Install Spark (Optional).

If you do not wish to use Pro's built-in Spark, you can download and install Spark 3.x separately. For example, download spark-3.2.1-bin-hadoop3.2.tgz and set the environment variable SPARK_HOME to the folder where you extracted the archive. It's best to avoid spaces in the folder path.

Create a new Pro Conda Environment.

Start a Python Command Prompt:

Note: You might need to add proxy settings to .condarc located in C:\Program Files\ArcGIS\Pro\bin\Python.
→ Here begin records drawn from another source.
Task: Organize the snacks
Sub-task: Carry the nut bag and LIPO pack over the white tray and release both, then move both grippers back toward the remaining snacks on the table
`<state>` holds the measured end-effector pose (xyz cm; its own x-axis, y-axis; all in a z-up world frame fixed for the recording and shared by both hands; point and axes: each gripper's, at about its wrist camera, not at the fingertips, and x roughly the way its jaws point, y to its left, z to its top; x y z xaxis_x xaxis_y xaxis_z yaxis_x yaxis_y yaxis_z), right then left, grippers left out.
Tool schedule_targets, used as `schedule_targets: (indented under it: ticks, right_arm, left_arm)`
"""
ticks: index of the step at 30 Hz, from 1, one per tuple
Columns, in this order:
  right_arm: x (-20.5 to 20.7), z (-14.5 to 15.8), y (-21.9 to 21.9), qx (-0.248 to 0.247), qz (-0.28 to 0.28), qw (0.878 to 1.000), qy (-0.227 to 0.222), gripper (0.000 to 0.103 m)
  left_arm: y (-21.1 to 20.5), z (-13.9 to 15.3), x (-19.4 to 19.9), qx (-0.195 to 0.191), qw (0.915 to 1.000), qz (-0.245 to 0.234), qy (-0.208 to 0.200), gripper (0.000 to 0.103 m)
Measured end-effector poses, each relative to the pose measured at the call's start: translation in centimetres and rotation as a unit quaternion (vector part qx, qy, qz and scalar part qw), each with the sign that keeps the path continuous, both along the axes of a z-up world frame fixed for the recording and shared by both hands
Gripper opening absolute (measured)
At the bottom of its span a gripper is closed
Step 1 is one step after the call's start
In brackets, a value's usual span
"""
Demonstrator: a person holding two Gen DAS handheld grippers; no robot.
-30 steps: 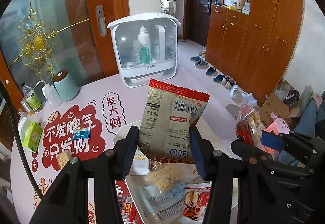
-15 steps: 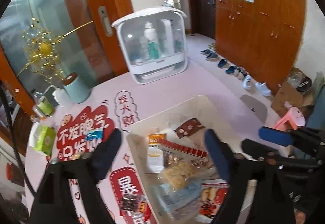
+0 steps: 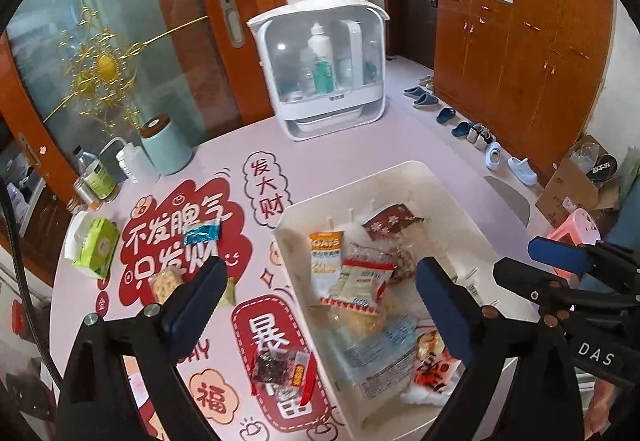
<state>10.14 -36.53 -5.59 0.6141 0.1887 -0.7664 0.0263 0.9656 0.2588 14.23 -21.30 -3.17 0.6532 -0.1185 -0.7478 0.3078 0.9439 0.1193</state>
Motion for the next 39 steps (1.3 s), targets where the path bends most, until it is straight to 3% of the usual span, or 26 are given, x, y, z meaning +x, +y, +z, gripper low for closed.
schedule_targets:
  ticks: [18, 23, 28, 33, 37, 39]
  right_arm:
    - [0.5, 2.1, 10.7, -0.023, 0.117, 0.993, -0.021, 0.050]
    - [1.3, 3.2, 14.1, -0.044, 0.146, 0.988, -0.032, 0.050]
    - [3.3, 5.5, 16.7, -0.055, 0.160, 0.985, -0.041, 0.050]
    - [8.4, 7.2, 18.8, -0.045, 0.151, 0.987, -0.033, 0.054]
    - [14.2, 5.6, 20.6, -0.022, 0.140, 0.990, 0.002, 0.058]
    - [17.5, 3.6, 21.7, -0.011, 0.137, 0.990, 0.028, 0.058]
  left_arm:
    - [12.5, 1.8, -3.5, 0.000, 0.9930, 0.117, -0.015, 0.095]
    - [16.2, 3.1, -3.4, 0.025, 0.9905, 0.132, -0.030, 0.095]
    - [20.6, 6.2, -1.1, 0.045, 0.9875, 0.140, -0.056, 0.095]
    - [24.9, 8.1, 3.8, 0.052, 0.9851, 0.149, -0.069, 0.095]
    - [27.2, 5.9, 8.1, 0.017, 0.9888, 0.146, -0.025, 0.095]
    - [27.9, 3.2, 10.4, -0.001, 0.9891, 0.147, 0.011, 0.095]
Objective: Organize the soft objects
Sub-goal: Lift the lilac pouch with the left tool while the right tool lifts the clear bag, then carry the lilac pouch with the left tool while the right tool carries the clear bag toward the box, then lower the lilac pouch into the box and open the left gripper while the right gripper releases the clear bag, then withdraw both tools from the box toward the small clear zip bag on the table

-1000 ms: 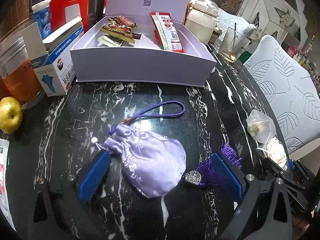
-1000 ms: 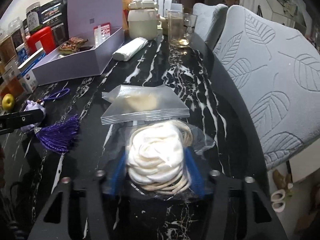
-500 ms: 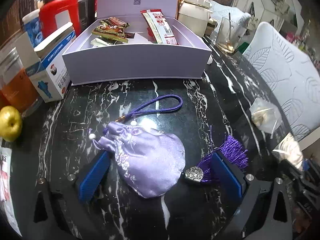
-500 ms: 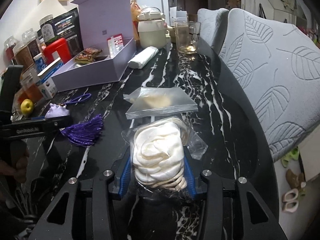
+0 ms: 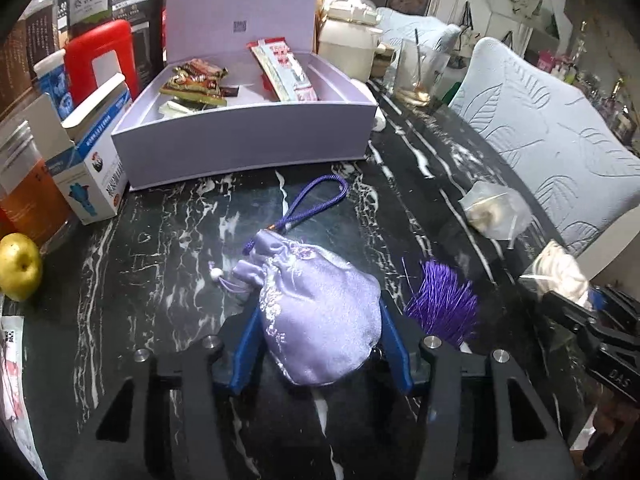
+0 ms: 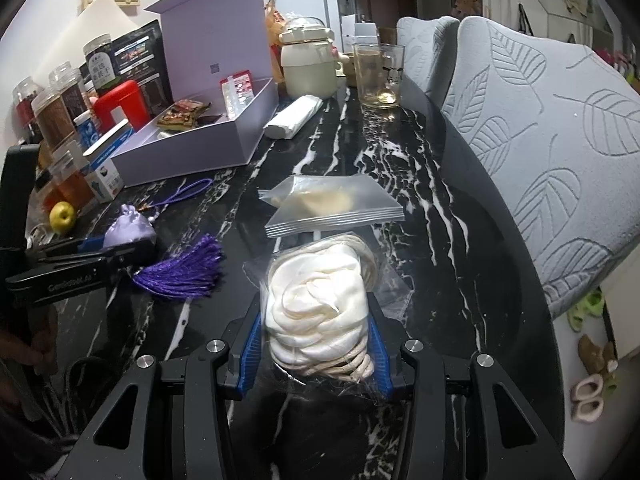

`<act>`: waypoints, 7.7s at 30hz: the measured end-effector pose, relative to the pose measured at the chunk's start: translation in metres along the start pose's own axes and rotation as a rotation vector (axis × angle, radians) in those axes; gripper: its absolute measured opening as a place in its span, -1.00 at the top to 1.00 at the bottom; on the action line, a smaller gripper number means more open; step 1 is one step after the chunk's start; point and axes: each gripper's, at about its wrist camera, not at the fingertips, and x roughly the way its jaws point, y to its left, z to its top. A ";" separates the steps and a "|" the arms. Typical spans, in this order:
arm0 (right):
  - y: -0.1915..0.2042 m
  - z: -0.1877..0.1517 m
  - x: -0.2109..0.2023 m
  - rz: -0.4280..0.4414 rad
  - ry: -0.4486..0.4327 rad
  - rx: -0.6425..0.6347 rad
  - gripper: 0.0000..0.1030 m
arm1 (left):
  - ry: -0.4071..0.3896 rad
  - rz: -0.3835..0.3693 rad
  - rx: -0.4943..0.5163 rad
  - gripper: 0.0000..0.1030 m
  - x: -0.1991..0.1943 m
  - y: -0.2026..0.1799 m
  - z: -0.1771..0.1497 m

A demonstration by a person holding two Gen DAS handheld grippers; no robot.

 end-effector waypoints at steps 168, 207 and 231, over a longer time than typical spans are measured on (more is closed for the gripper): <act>0.108 0.299 0.199 0.205 -0.074 -0.210 0.10 | 0.009 0.229 -0.062 -0.04 0.132 0.138 0.247; 0.109 0.313 0.194 0.169 -0.086 -0.216 -0.66 | -0.079 0.249 -0.084 -0.49 0.089 0.129 0.259; 0.109 0.324 0.064 0.150 -0.278 -0.208 -0.66 | -0.296 0.253 -0.042 -0.52 -0.053 0.073 0.267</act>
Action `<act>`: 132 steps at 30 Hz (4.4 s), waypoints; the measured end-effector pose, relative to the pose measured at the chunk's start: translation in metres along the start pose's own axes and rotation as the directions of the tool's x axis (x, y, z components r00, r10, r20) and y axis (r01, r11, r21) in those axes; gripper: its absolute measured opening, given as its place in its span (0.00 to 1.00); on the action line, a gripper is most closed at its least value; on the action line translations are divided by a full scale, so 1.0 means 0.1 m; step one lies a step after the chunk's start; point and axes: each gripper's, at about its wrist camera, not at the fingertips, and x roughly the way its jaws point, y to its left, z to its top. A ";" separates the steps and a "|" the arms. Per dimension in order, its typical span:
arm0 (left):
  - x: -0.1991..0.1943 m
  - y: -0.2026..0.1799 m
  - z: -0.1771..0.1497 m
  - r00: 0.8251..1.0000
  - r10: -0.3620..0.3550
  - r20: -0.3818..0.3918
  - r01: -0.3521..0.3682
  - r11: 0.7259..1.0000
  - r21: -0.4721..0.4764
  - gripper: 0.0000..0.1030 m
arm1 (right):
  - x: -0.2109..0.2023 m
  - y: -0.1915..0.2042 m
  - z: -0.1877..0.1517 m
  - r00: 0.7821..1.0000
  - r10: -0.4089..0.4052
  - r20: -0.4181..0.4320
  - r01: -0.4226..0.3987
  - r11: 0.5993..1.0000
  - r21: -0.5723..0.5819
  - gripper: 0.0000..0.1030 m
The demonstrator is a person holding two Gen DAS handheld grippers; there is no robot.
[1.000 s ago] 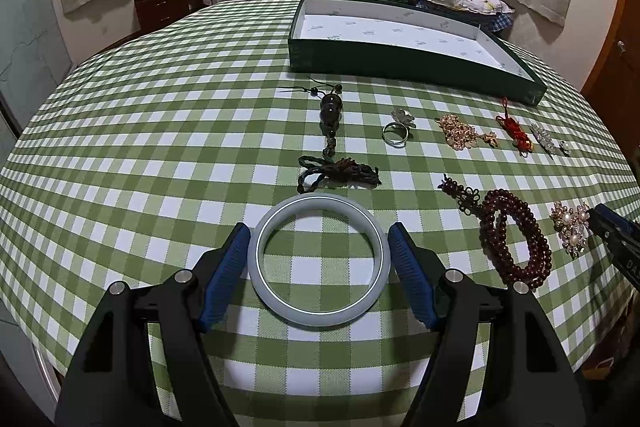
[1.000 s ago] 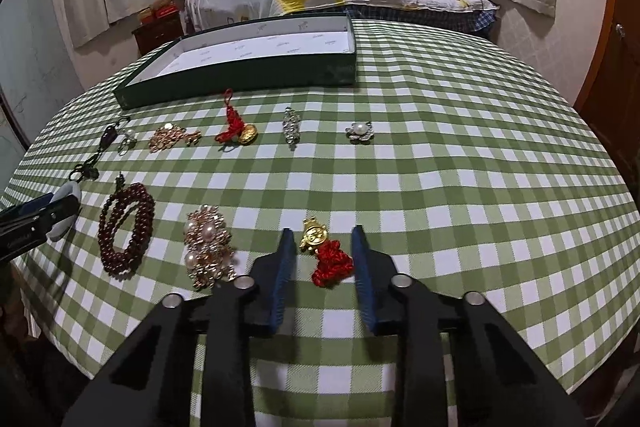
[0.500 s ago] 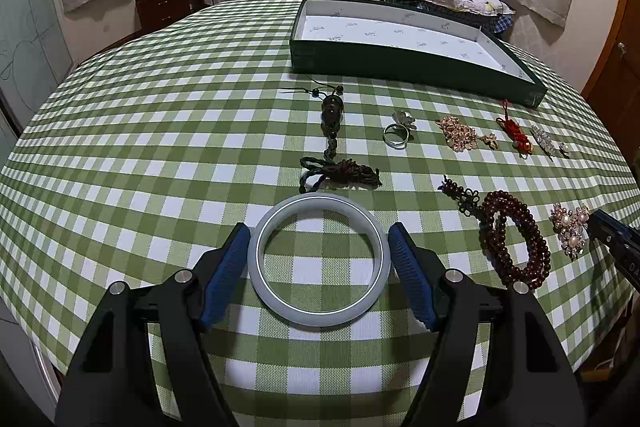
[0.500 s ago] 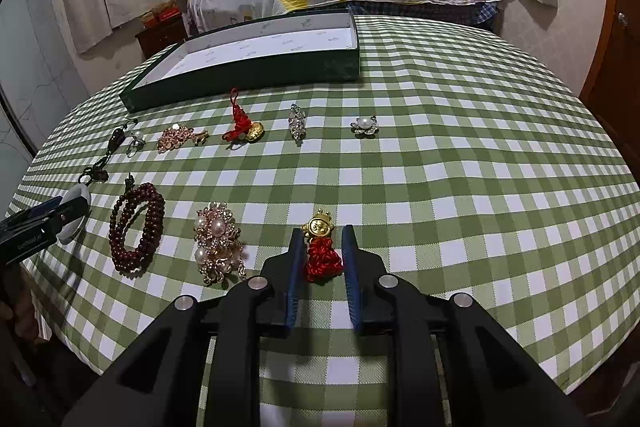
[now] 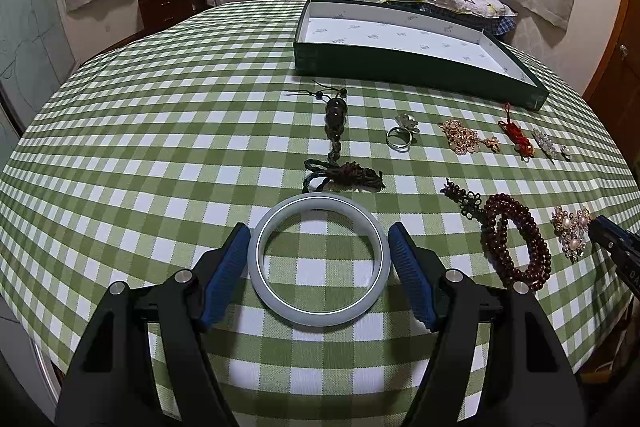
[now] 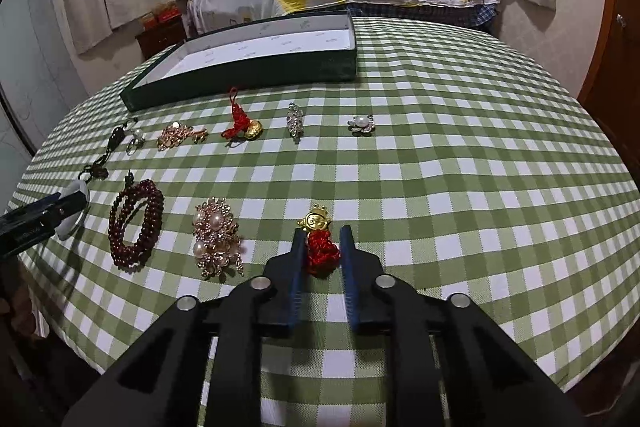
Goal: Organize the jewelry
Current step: 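Close the left tool on the bangle while the right tool closes on the red tassel charm, then lower the bangle into the green box with the left tool while the right tool lowers the charm there, then withdraw the left tool from the box while the right tool grasps the gold pearl brooch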
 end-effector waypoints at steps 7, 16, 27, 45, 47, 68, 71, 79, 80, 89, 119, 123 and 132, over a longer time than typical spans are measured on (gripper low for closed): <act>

conda config --set proxy_servers.http http://username:password@host:port
conda config --set proxy_servers.https https://username:password@host:port

The above will produce something like the below:

ssl_verify: true
proxy_servers:
  http: http://domainname\username:password@host:port
  https: http://domainname\username:password@host:port

Create a new conda environment:

proswap arcgispro-py3
conda remove --yes --all --name spark_esri
conda create --yes --name spark_esri --clone arcgispro-py3
proswap spark_esri

Optional:

pip install fsspec==2021.8.1 boto3==1.18.35 s3fs==0.4.2 pyarrow==1.0.1

conda install --yes -c esri -c conda-forge -c default^
    "numba=0.53.*"^
    "pandas=1.2.*"^
    "pyodbc=4.0.*"^
    "gcsfs=0.7.*"        

Install the Esri Spark module.

Note: You might need to install Git for Windows.

git clone https://github.com/mraad/spark-esri.git
cd spark-esri
python setup.py install

MicroPathing Notebook

Please note the usage of the range slider on the map to filter the micropaths between a user defined hour of day.

The following is the resulting crossing points and gates statistics.

TODO

  • Unify spark_esri and spark_dbconnect python modules.

References